21

I read http://swtch.com/~rsc/regexp/regexp1.html and in it the author says that in order to have backreferences in regexs, one needs backtracking when matching, and that makes the worst-case complexity exponential. But I don't see exactly why backreferences introduce the need for backtracking. Can someone explain why, and perhaps provide an example (regex and input)?

Andy Lester
  • 81,480
  • 12
  • 93
  • 144
oskarkv
  • 2,290
  • 1
  • 16
  • 29
  • 1
    The article kind of answers that right there, regex with backrefs is it's not a regular expression, by it's formal definition. Altho this doesn't answer why such a fast algorithm can't be made for a regex with backrefs. – Qtax Jun 19 '12 at 13:12

4 Answers4

21

To get directly at your question, you should make a short study of the Chomsky Hierarchy. This is an old and beautiful way of organizing formal languages in sets of increasing complexity. The lowest rung of the hierarchy is the Regular Languages. You might guess - and you'd be right - that the RL's are exactly those that can be represented with "pure" regular expressions: Those with only the alphabet, empty string, concatenation, alternation |, and Kleene star * (look Ma, no back references). A classic theorem of formal language theory - Kleene's Theorem - is that DFAs, NFAs (as described in the article you cited), and regular expressions all have exactly the same power to represent and recognize languages. Thompson's construction given in the article is a part of the theorem's proof.

Every RL is also a CFL. But there are infinitely many CFLs that aren't regular. A feature that can exist in CFL's that makes them too complex to be regular is balanced pairs of things: parentheses, begin-end blocks, etc. Nearly all programming languages are CFLs. CFLs can be efficiently recognized by what's called a pushdown automaton This essentially a NFA with a stack glued on.

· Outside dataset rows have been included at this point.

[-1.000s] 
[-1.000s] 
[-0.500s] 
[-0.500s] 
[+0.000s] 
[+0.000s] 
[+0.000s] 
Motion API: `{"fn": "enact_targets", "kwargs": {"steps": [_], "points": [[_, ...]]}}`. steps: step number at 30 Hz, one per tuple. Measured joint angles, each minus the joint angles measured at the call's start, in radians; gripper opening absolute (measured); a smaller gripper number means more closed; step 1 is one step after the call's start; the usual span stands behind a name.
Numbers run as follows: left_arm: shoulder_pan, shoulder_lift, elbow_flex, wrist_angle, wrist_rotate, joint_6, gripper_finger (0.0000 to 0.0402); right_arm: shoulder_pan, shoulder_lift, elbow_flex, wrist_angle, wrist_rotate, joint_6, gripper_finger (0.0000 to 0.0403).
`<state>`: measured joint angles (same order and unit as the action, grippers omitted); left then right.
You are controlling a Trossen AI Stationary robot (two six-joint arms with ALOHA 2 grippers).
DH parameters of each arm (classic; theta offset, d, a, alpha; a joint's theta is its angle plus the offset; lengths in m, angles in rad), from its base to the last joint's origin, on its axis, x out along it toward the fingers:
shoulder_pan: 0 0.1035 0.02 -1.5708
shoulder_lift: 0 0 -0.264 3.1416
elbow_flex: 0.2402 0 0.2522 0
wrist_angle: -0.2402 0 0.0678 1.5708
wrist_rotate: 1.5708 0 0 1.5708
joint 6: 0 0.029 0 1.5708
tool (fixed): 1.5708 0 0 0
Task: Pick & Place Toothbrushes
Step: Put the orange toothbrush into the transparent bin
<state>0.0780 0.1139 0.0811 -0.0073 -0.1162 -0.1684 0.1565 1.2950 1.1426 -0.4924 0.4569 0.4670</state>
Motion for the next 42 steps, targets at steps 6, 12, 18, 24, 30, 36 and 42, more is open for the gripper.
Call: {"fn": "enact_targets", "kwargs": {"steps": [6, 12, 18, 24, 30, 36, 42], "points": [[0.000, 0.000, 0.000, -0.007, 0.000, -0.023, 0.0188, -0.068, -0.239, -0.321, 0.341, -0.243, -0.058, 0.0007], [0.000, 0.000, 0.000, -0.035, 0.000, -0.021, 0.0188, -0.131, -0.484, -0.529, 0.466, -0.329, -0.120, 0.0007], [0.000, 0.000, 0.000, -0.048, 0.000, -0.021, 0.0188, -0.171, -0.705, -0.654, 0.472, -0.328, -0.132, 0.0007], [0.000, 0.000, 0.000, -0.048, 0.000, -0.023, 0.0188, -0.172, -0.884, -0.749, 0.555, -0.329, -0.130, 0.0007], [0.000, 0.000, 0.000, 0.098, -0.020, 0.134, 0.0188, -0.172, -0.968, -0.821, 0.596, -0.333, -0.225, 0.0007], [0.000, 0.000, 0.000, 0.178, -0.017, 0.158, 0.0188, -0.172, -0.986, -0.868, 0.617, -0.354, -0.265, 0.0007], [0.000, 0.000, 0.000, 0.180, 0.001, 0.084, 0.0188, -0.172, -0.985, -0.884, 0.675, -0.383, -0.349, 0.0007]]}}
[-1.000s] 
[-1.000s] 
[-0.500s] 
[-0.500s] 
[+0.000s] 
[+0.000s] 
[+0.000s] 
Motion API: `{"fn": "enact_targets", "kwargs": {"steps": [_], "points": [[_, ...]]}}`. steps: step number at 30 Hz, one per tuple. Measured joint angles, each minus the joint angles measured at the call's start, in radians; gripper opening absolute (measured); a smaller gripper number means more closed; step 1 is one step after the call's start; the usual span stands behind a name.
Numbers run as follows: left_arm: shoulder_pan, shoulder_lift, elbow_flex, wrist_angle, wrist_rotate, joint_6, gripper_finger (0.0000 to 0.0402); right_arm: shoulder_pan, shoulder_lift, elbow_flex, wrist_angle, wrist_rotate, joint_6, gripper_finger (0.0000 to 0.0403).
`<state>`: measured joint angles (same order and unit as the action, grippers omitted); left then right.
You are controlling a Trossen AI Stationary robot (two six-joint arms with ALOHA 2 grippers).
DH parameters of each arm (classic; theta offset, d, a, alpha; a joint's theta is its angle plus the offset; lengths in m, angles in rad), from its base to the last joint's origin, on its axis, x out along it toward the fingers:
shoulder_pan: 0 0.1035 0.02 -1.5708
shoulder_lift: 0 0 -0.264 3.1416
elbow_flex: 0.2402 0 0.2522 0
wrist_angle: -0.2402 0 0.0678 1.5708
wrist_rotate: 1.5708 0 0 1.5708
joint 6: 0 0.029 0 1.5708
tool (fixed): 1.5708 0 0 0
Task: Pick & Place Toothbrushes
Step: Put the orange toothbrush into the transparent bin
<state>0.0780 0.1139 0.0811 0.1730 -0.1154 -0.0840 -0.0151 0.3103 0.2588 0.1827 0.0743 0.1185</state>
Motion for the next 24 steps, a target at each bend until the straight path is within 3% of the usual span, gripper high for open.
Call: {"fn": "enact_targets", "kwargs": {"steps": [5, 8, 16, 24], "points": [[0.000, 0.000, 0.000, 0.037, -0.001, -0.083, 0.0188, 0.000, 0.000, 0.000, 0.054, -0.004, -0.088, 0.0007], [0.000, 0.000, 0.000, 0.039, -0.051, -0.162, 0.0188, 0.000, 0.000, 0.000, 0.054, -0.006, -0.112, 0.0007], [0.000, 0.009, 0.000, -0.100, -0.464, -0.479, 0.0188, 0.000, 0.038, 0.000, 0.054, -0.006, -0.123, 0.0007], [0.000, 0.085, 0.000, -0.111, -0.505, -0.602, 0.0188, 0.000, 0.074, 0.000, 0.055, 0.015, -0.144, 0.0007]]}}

The stack grows to be as big as needed, so it's no longer a finite automaton. Parsers of real programming languages are nearly all variations on pushdown automata.

Consider the regex with backreference

^(b*a)\1$

In words, this represents strings of length 2n for some n, where both the n'th and 2n'th characters are a and all other characters are b. This is a perfect example of a a CFL that's not regular. You can rigorously prove this with another cool formal language tool called the pumping lemma.

This is exactly why back references cause problems! They allow "regular expressions" that represent languages that aren't regular. Therefore there is no NFA or DFA that can ever recognize them.

But wait, it's even worse than I've made it out to be so far. Consider

^(b*a)\1\1$

We now have a string of length 3n where the n'th, 2n'th, and 3n'th elements are a and all others are b. There is another flavor of the pumping lemma that allows a proof that this language is even too complex to be a CFL! No pushdown automaton can recognize this one.

Back references allow these supercharged regexes to represent languages that are three rungs up the Chomsky Hierarchy: the Context Sensitive Languages. Roughly speaking, the only way to recognize a CSL is to check all strings in the language of equal length (at least if P!=NP, but that's true for all practical purposes and a different story altogether). The number of such strings is exponential in the length of the one you're matching.

This is why the searching regex matcher is needed. You can be very clever in the way you design the search. But there will always be some input that drives it to take exponential time.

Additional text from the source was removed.